Week 9: Ensemble Methods | March 18–19, 2026
Rotman School of Management
Last week we saw that decision trees are interpretable and flexible, but they have a serious weakness: high variance. Small changes in the training data can produce completely different trees.
Today we fix this by combining many trees into an ensemble—a team of models that’s stronger than any individual.
Today’s roadmap:
Decision trees partition the feature space using a sequence of yes/no splits. They’re easy to interpret and handle nonlinear relationships—but they’re unstable.

Same underlying data, two different bootstrap samples → two very different decision boundaries. This is what high variance looks like.
In 1906, Francis Galton observed that when a crowd of 800 people guessed the weight of an ox at a county fair, the average of their guesses was nearly perfect—closer to the true weight than almost any individual guess.
The same principle applies to models. If individual models make errors that are somewhat independent, averaging their predictions cancels out the errors.
One decision tree might overfit to noise in one part of the data, while another tree overfits to different noise. When we combine them, the individual mistakes wash out and what remains is the true signal.
This is the core idea behind ensemble methods: a committee of models outperforms any single member.
Suppose we have \(B\) models, each with variance \(\sigma^2\). If the models are independent, the variance of their average is:
\[\text{Var}\left(\frac{1}{B}\sum_{b=1}^{B} f_b(x)\right) = \frac{\sigma^2}{B}\]
With 100 independent models, we cut the variance by a factor of 100. More models = less variance.
In other words: each individual model might be noisy, but the noise averages out when we combine many of them. The signal—which is the same across all models—survives the averaging.
The \(\sigma^2 / B\) formula assumes the models are independent. In practice, models trained on the same data are correlated—they tend to make similar mistakes.
When models have pairwise correlation \(\rho\) (the Greek letter “rho,” measuring how similar the models’ predictions are), the variance of their average becomes:
\[\text{Var}\left(\bar{f}\right) = \rho\sigma^2 + \frac{1 - \rho}{B}\sigma^2\]
The first term \(\rho\sigma^2\) doesn’t shrink as we add more models—it’s the irreducible cost of correlation. Only the second term decreases with \(B\).
To get the most benefit from ensembling, we need to make the models as different from each other as possible while keeping each one reasonably accurate.
How can we train models on the same dataset but make them disagree?
| Strategy | How it works | Method |
|---|---|---|
| Different data | Train each model on a random subset of observations | Bagging |
| Different features | At each split, only consider a random subset of features | Random Forests |
| Sequential correction | Each new model focuses on the mistakes of previous ones | Boosting |
Bagging and Random Forests take the parallel approach: train many models independently, then combine. Boosting takes the sequential approach: build models one at a time, each improving on the last.
Bootstrap sampling means drawing \(n\) observations from the training data with replacement. Some observations appear multiple times, others are left out entirely.

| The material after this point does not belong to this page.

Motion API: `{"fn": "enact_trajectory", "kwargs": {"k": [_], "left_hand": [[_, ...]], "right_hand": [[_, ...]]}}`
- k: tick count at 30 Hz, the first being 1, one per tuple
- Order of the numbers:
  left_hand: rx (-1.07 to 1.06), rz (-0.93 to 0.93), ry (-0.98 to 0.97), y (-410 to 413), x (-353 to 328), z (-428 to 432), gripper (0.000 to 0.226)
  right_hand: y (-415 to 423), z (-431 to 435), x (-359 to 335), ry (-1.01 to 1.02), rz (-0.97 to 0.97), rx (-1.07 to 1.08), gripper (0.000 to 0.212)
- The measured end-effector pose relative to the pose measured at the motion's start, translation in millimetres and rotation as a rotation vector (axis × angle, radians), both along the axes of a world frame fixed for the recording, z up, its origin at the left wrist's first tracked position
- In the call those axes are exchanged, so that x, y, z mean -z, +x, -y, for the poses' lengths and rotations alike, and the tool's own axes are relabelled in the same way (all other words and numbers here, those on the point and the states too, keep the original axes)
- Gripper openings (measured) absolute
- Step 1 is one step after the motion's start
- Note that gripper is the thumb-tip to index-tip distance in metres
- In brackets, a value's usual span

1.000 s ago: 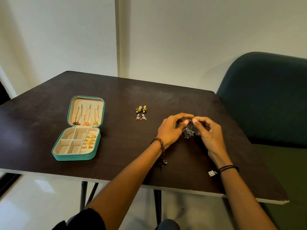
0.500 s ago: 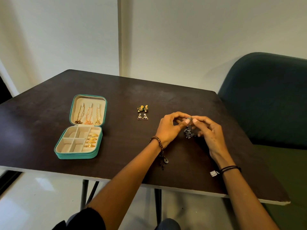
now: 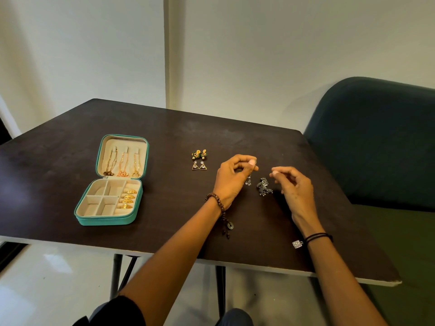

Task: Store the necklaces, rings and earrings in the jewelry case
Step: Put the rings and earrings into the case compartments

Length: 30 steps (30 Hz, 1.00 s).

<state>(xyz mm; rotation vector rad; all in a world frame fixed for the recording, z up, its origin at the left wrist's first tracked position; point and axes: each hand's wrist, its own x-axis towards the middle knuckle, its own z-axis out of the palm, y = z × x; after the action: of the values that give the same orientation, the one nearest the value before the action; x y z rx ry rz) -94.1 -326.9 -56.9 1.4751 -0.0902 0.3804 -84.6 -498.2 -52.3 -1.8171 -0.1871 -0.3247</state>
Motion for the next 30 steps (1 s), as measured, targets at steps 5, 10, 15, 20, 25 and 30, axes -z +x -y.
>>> {"fn": "enact_trajectory", "kwargs": {"k": [5, 10, 15, 20, 25, 30], "left_hand": [[-0.006, -0.003, -0.002, -0.6, 0.3, 0.1, 0.018], [-0.004, -0.024, 0.004, -2.4, -0.3, 0.2, 0.022], [-0.002, -0.024, 0.022, -5.7, -0.9, -0.2, 0.019], [-0.003, -0.020, 0.033, -9.6, -0.6, -1.3, 0.019], [0.000, -0.013, 0.042, -16.2, -2.9, -2.6, 0.018], [0.011, -0.015, 0.039, -24.2, -3.4, -4.7, 0.017]], "right_hand": [[2.0, -2.8, 1.4, -0.279, 0.006, 0.078, 0.018], [9.2, -7.1, 4.6, -0.421, 0.005, 0.074, 0.022], [4.1, -4.1, 2.2, -0.425, 0.041, 0.039, 0.011], [-0.9, -1.7, 0.8, -0.278, 0.053, 0.021, 0.012], [-7.0, -0.8, -4.3, -0.062, 0.060, -0.015, 0.013], [-10.3, -2.3, -9.0, -0.009, 0.077, -0.042, 0.016]]}}
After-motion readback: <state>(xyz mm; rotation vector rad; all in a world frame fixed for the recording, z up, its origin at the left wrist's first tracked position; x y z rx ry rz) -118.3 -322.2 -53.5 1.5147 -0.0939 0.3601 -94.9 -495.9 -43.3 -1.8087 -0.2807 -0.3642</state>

Unique observations in this bootstrap sample: 13 out of 20 (65%)
On average, each bootstrap sample contains about 63.2% of the unique observations. The remaining ~36.8% are called out-of-bag (OOB) observations—we’ll use them for free validation later.
Bagging (Breiman, 1996) combines bootstrap sampling with model averaging:
\[\hat{y}(x) = \text{majority vote of } \{\hat{f}_1(x), \hat{f}_2(x), \ldots, \hat{f}_B(x)\}\]
Each tree sees a slightly different version of the data, so they learn slightly different patterns. The ensemble vote smooths out the individual quirks.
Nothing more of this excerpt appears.